After a white night at work, I drove off to Heathrow and boarded a flight to Newark. The stop over in New Jersey was uneventful apart from the worried look on the face of the immigration officer when I mentioned I was taking a connecting flight to Colombia. He did not believe my story of a precious week off spent cocoa farming and asked me to produce some evidence of my intentions.
He did not look like a man to be messed with so I refrained from making a joke about the other crops of Colombia. All the chocolate bars I had brought with me were in my luggage. The only link to Artisan on me was my company credit card with Artisan du chocolat etched on it. It passed inspection and was allowed through.
Another 7 hours flight landed me in Bogota where I received the same puzzled expression from the El Dorado airport officials. To my surprise I was swiftly escorted to a private room for further questioning. The man in charge asked me to confirm where I was staying. A cocoa farm in the middle of the jungle did not give him much confidence. I started contemplating the possibility of spending a night in a Colombian jail and to be honest after close to 24 hours of travel and 36 hours awake, that did not sound as bad as answering questions. The official did not speak much English and my Spanish is non existent. He typed questions on his computer screen and used an approximate automatic translation to communicate. Most of these questions I either did not understand or could not answer. Oh boy. Eventually after much creative explanation, I was allowed out of El Dorado. I reached the hotel and slept like a log till my 5 am wake up call.
y 6am I was back at a smaller national airport and boarded a tiny airplane bound for Manizales. A further h our drive and I reached my destination for the next 4 days: La Granja, Casa Luker
research and model cocoa farm. La Ganja sits at about 1000m altitude, nestled between the impenetrable Colombian mountains that once were active volcanoes. The richness of its soil makes it a perfect location for cocoa farming or for growing anything for that matter. Everywhere you look nature, in its colourful and majestic glory, shines: lush green vegetation in shapes I had not seen before, bright exotic flowers dotting the landscape like a painting, butterflies and birds of all colours birds showing off their stunning beauty in the cloudless sky. And heat, the sort of heart that envelops you relentlessly even in the shade.
I quickly changed into shorts and strappy top, smothered every inch of skin I could reach in the strongest sun cream I could buy in the UK. Armed with pruning shears and a jute bag, I followed the farmers into the plantation. My first task of the day was to learn how to cut ripe pods from the trees. To maximise the chance of future flowers, the pod has to be cut as far as possible from the tree. It reminded me of Easter egg hunts, searching for the yellow pods (the only ones I was allowed to cut) hidden behind thick foliage. I had to dive under branches and often felt like I had the complete encyclopaedia of beasties crawling, flying, jumping all over and on me. Determined to impress the men who dedicate their lives to fine cacao, I filled my hessian bag quickly moving from tree to tree. When I thought I had enough to retrace my steps back, I realised that my bag was too heavy to carry and I had no idea in which direction to go. Luckily I was found fairly quickly and swore from then to only walk in fairly straight lines. There is as much life as there is death in a plantation. Life goes full circle every yard: cocoa flowers sprouting from the bark, cocoa pods in infancy looking not much bigger than the size of a chilli pepper, full size pods round and opulent in gorgeous hues of red, purple, green, yellow and orange, diseased pods blotched and irregular and rotting ones left on the floor. Nature, much wiser than us, knows that nothing stays the same.

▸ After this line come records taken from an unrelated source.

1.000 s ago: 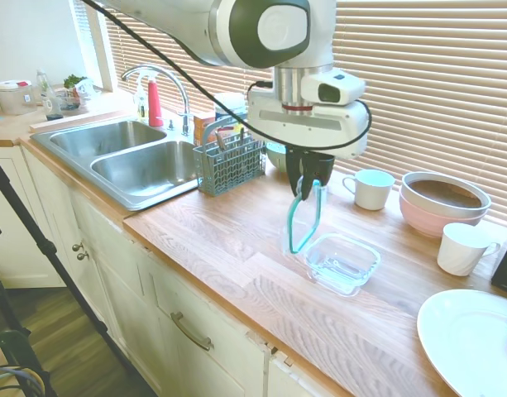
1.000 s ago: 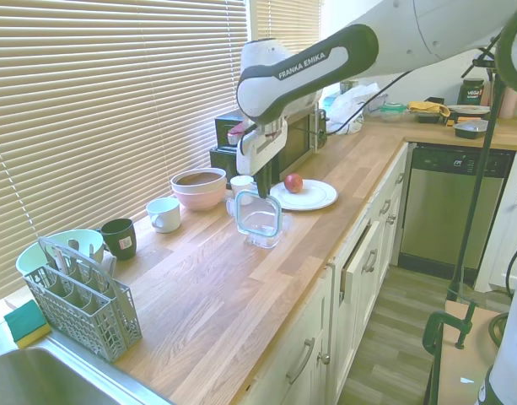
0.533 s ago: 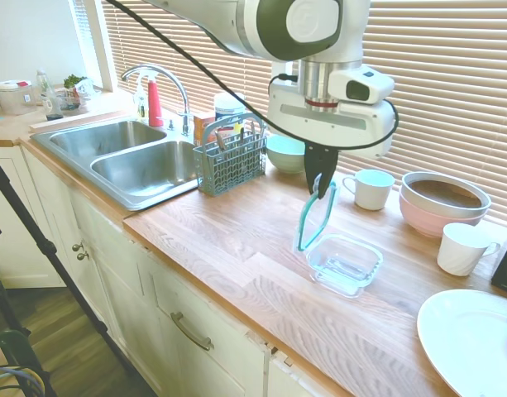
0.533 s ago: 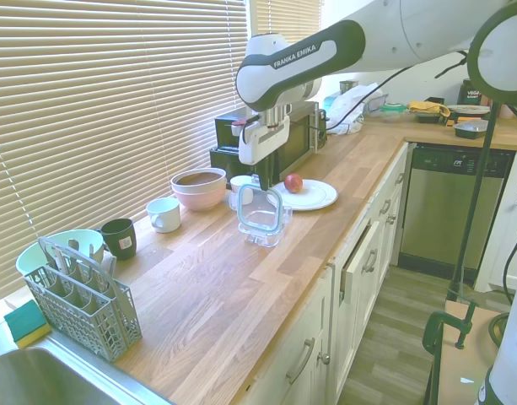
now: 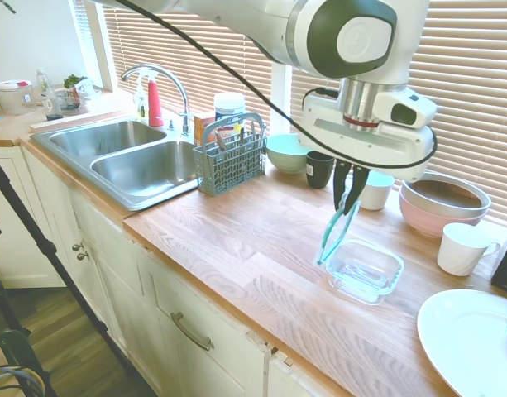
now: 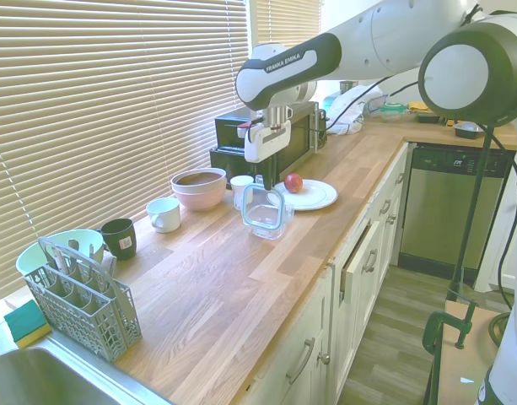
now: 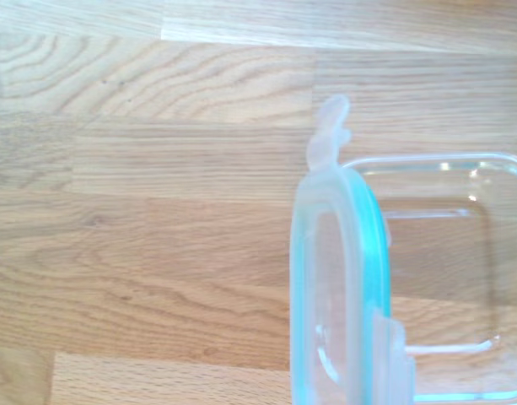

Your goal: Cover the lid of the food container

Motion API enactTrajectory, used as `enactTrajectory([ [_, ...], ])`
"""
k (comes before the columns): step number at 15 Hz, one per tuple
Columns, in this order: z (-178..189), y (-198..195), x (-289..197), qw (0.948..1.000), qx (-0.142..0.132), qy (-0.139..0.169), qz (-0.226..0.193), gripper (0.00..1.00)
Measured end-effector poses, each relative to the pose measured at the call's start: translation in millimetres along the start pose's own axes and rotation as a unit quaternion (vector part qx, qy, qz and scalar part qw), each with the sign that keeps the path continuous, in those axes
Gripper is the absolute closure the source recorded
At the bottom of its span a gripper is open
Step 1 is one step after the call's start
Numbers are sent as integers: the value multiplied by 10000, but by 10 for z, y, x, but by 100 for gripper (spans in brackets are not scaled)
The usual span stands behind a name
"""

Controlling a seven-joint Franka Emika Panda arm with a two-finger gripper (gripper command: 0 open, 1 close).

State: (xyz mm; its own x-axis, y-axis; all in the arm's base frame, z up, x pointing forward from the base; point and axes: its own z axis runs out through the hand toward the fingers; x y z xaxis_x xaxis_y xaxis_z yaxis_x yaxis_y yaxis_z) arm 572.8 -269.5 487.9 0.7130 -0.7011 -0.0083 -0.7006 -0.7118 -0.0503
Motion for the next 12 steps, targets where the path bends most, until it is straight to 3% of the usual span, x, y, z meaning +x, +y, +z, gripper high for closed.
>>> enactTrajectory([
  [6, 39, 405, 385, 9971, 416, -594, -245, 100],
  [12, 179, 402, 870, 9962, 394, -741, -214, 100],
])
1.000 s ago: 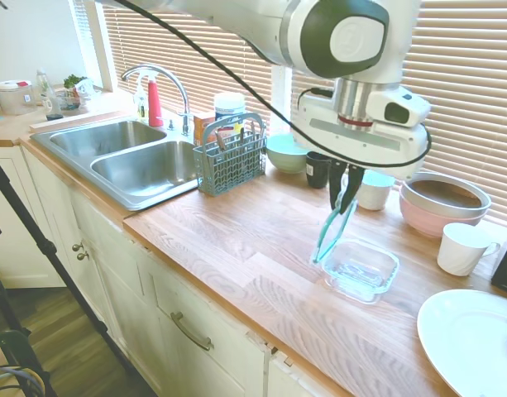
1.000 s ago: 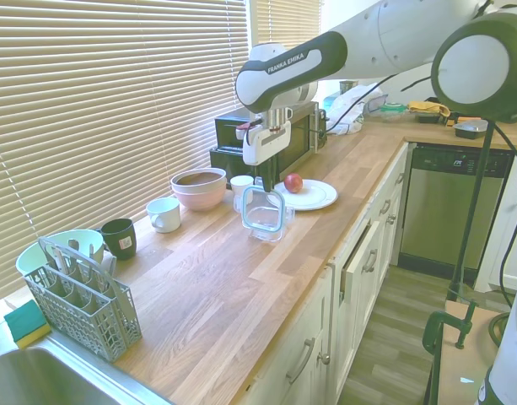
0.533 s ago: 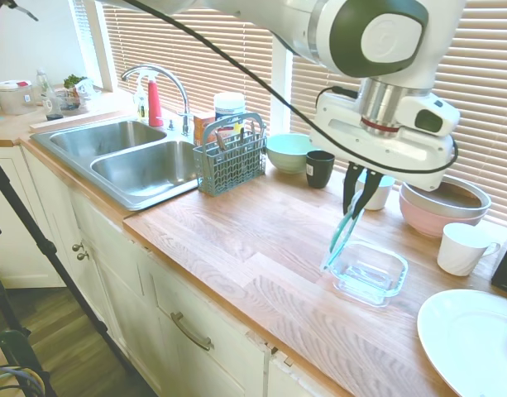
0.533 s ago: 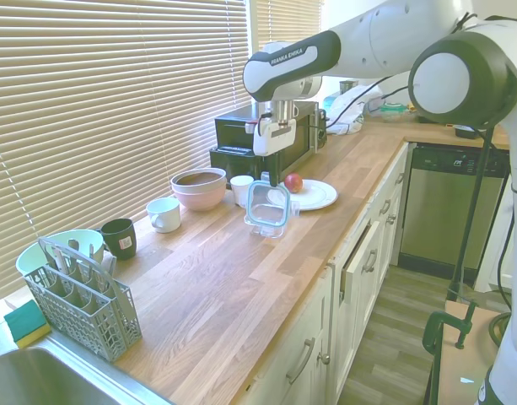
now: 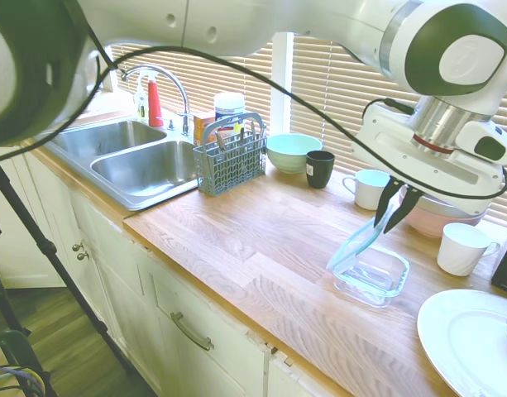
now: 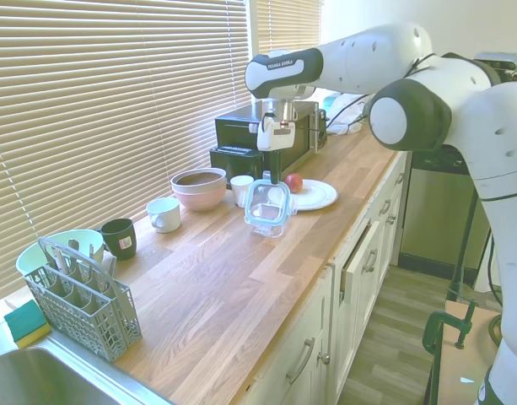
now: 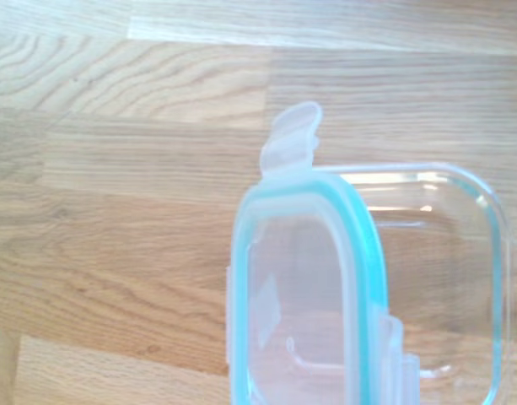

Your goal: Cover the lid of the food container

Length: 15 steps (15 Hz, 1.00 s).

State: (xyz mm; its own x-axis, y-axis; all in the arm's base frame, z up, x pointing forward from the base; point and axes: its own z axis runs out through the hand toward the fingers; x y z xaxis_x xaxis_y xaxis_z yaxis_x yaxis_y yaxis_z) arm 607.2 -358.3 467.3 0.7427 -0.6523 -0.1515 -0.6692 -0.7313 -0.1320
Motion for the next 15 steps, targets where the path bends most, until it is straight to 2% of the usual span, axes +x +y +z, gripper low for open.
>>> enactTrajectory([
  [6, 143, 17, 282, 9998, -90, -61, 144, 100],
  [15, 495, 359, 587, 9991, -46, -268, 326, 100],
])
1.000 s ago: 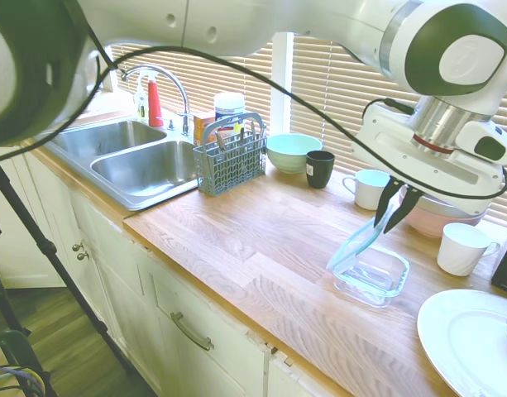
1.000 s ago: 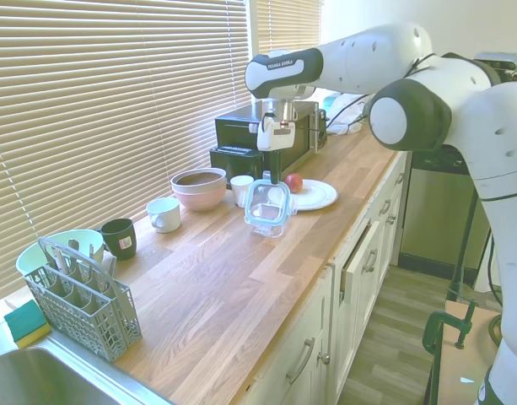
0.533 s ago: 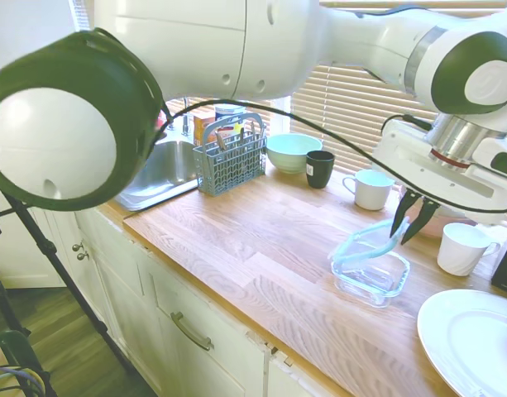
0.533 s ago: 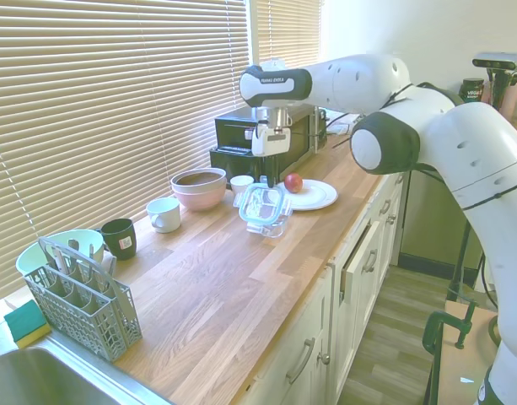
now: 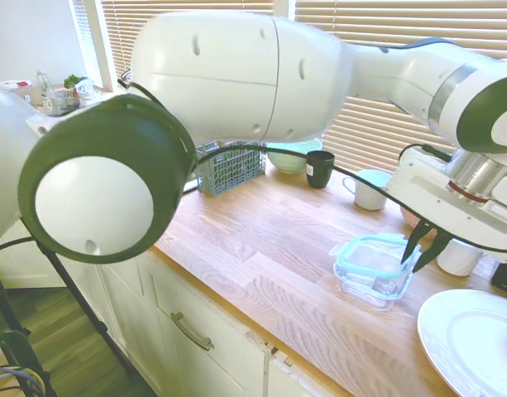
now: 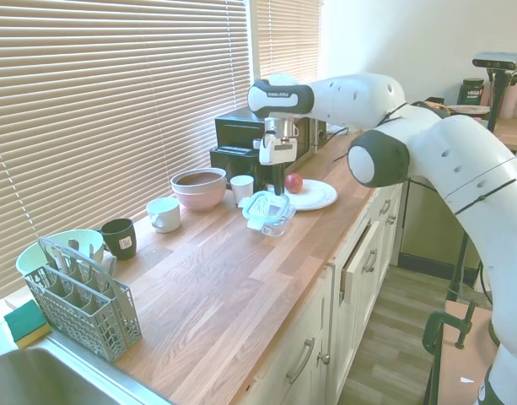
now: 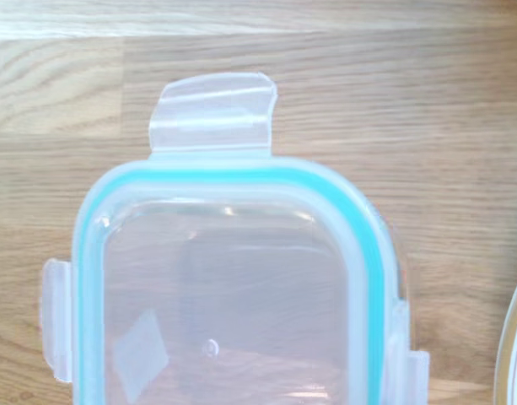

Lunch time arrived and we all ate on the farm. Lunch consisted of soup (really soup in this heat!), tapioca, potatoes and rice, washed down with a glass of guava juice.
During the afternoon, I learnt how to prepare seeds.La Granja sells every year about 1 million seeds of selected genotypes to small farmers and cooperatives. With an average of 45 beans per pod, this means around 22 000 pods a year to open with a machete and hollow out. The beans coated in thick sweet white pulp are washed by hand. I was then shown how to knead the beans with fine wood chips on a jute bag to remove as much pulp as possible.
The beans are sieved and the operation is repeated 2 or 3 times till they feel fry to the hand. I stood for 3 hours rolling, kneading, and sieving which I found strangely therapeutic. My upper arms my have a different opinion tomorrow morning.
The beans are given a final wash and are hand sorted. They are then sprinkled with a lighter coating of fine wood chips and hand counted in heaps of 500, bagged and shipped. I counted beans for over an hour and worked out a method of keeping track of numbers by placing a bean on the side for every hundred I gathered. Now that is my type of bean counting,
By 5pm with an hour to go before sunset, we all sat in the small open school built on the estate, tasted the flesh of fresh pods and continued with all the chocolate bars I had brought. The evening culminated on the terrace of the hacienda with a barbeque of beef and plantain and a refreshing glass of guanabana, one of the many Colombian fruit that have not yet made it to the shelves of our supermarkets. And in a way, I hope they never do for there is magic in this land that is worth keeping secret.